WHAT IS REQUIRED — Check each line of the data below for the word "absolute", then extract the ones that have it.

DATA —
'''

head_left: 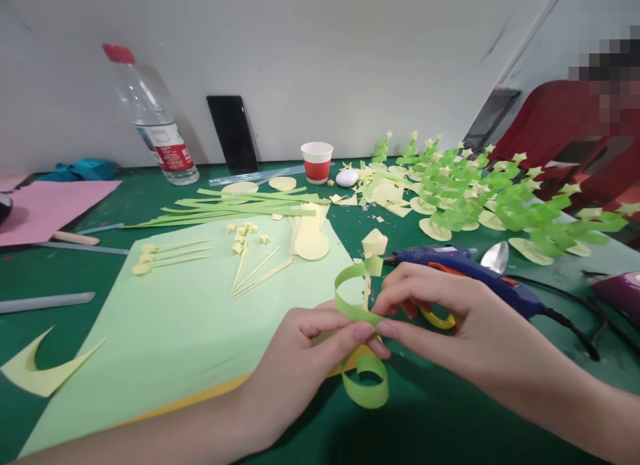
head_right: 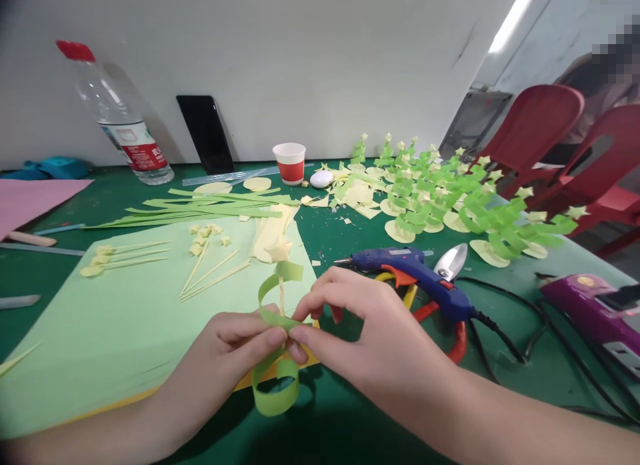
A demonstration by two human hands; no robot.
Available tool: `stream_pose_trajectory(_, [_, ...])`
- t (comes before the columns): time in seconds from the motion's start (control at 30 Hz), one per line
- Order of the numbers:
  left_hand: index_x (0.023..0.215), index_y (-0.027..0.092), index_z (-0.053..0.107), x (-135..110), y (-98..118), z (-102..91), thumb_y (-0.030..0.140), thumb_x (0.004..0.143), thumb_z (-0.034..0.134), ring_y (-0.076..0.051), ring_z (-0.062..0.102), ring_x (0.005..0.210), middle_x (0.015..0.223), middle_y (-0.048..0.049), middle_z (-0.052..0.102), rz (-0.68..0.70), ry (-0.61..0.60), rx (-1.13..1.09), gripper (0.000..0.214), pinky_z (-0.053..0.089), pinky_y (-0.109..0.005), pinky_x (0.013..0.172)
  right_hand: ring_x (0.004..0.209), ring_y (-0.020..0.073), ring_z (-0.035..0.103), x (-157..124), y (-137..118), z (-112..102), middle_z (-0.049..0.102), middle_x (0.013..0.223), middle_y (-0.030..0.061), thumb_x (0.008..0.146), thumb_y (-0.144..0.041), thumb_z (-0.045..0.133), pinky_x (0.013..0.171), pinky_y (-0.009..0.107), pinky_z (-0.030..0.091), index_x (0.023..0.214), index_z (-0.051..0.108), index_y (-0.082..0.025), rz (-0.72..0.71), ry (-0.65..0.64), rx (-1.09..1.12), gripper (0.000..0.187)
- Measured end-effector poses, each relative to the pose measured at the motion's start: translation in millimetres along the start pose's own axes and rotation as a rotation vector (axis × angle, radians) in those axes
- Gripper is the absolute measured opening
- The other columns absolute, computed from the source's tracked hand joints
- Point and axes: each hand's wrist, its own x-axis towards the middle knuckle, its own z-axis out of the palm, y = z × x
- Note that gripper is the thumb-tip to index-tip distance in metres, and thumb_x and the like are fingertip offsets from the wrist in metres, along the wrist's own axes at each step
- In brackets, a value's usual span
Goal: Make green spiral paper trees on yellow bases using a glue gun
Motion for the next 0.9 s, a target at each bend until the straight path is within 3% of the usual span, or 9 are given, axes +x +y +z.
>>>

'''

EXERCISE ANSWER —
- Gripper is the absolute measured opening
- The other columns absolute, computed from the source's tracked hand joints

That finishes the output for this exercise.